# EXERCISE GOAL
Each entry needs to be retyped exactly.

# RECORDS FOR PROCESSING
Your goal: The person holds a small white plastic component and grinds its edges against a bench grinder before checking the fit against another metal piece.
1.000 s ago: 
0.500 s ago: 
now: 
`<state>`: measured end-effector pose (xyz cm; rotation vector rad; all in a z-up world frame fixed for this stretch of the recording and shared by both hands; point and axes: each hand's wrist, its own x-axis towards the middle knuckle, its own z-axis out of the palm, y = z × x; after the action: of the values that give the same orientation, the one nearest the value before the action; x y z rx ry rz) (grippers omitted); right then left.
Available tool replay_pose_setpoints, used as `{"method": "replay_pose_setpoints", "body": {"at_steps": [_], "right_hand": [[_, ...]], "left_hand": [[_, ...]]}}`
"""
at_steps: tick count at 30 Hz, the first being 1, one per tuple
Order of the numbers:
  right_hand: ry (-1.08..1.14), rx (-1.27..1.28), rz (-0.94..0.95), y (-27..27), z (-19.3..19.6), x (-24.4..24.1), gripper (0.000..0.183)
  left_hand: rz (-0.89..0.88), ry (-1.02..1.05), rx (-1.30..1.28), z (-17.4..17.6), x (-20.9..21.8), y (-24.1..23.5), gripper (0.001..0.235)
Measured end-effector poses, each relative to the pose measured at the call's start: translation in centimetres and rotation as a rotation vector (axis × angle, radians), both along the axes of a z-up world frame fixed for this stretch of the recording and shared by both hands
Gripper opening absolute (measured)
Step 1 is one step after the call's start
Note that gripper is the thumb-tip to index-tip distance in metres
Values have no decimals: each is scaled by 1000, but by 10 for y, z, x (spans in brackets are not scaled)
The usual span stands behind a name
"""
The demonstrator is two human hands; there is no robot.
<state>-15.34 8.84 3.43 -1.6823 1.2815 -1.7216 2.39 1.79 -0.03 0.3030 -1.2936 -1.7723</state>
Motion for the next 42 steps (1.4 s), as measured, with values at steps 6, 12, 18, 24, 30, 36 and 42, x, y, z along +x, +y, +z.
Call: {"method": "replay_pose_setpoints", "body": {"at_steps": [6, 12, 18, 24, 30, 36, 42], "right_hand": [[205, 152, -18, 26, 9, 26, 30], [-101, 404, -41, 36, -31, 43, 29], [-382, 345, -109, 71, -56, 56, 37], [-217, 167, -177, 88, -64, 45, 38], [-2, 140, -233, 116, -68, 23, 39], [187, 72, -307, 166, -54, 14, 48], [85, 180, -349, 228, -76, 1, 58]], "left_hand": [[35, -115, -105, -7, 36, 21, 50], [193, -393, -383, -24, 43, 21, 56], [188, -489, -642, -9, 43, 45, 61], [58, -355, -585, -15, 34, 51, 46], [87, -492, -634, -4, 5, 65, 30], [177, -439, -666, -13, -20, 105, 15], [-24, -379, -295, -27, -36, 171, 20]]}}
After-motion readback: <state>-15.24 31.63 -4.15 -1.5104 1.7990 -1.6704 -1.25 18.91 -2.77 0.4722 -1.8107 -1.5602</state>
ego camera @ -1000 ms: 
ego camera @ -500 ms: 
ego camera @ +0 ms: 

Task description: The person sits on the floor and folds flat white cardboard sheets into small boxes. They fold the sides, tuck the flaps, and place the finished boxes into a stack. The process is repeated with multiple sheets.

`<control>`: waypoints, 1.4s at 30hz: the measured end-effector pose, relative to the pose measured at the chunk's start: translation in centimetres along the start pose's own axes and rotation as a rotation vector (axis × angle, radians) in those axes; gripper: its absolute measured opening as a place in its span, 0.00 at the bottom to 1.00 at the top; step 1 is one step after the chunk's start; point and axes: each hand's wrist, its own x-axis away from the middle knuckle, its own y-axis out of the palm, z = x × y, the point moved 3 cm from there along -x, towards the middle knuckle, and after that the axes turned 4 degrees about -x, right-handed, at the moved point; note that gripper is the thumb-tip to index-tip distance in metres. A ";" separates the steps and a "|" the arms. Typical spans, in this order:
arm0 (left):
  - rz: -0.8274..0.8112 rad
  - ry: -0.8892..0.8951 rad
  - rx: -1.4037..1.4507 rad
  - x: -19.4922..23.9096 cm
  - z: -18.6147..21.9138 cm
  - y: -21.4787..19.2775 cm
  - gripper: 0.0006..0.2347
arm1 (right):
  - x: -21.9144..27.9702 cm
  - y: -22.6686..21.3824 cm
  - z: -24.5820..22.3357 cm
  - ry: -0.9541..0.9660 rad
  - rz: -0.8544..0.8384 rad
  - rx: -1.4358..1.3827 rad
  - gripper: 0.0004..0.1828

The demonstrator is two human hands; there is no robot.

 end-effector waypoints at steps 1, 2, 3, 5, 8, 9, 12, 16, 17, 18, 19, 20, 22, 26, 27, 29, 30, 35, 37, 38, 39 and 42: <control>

# FINISHED EXERCISE
Your goal: The person holds a small white plastic component and grinds its edges against a bench grinder before checking the fit against another metal piece.
1.000 s ago: 
0.500 s ago: 
now: 
`<state>`: measured end-effector pose (xyz cm; rotation vector rad; all in a z-up world frame fixed for this stretch of the recording and shared by both hands; point and axes: each hand's wrist, its own x-axis towards the middle knuckle, its own z-axis out of the palm, y = z × x; after the action: of the values that give the same orientation, the one nearest the value before the action; x y z rx ry rz) (grippers omitted); right then left.
Available tool replay_pose_setpoints, used as `{"method": "replay_pose_setpoints", "body": {"at_steps": [_], "right_hand": [[_, ...]], "left_hand": [[_, ...]]}}`
"""
at_steps: tick count at 30 Hz, the first being 1, one per tuple
Order of the numbers:
  right_hand: ry (-1.08..1.14), rx (-1.27..1.28), rz (-0.94..0.95), y (-27..27), z (-19.3..19.6), x (-24.4..24.1), gripper (0.000..0.183)
  left_hand: rz (-0.89..0.88), ry (-1.02..1.05), rx (-1.30..1.28), z (-17.4..17.6), x (-20.9..21.8), y (-24.1..23.5), gripper (0.001..0.235)
Measured end-effector poses, each relative to the pose measured at the call's start: translation in centimetres and rotation as a rotation vector (axis × angle, radians), both along the axes of a z-up world frame fixed for this stretch of the recording and shared by both hands
Gripper opening absolute (measured)
Step 1 is one step after the call's start
Note that gripper is the thumb-tip to index-tip distance in metres
Values have no decimals: each is scaled by 1000, but by 10 for y, z, x (spans in brackets are not scaled)
The usual span stands behind a name
"""
The demonstrator is two human hands; there is no robot.
<state>-15.34 8.84 3.43 -1.6823 1.2815 -1.7216 2.39 1.79 -0.03 0.3030 -1.2936 -1.7723</state>
Motion for the next 42 steps (1.4 s), as measured, with values at steps 6, 12, 18, 24, 30, 36 and 42, x, y, z along +x, +y, +z.
Call: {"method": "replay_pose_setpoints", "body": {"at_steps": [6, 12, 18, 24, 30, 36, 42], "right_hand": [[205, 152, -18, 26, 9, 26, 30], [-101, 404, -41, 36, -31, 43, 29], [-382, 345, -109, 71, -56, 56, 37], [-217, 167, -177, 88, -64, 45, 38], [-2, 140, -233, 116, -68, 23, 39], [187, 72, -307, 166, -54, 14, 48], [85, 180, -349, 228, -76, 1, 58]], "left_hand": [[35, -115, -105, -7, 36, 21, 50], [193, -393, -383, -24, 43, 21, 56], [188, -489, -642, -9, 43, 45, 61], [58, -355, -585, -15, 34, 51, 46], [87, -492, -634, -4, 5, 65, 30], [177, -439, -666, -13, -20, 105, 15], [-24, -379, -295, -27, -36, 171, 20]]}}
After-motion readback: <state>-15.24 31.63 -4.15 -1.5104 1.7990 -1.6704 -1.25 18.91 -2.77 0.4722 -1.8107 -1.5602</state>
ego camera @ -1000 ms: 
ego camera @ -500 ms: 
ego camera @ +0 ms: 

Task description: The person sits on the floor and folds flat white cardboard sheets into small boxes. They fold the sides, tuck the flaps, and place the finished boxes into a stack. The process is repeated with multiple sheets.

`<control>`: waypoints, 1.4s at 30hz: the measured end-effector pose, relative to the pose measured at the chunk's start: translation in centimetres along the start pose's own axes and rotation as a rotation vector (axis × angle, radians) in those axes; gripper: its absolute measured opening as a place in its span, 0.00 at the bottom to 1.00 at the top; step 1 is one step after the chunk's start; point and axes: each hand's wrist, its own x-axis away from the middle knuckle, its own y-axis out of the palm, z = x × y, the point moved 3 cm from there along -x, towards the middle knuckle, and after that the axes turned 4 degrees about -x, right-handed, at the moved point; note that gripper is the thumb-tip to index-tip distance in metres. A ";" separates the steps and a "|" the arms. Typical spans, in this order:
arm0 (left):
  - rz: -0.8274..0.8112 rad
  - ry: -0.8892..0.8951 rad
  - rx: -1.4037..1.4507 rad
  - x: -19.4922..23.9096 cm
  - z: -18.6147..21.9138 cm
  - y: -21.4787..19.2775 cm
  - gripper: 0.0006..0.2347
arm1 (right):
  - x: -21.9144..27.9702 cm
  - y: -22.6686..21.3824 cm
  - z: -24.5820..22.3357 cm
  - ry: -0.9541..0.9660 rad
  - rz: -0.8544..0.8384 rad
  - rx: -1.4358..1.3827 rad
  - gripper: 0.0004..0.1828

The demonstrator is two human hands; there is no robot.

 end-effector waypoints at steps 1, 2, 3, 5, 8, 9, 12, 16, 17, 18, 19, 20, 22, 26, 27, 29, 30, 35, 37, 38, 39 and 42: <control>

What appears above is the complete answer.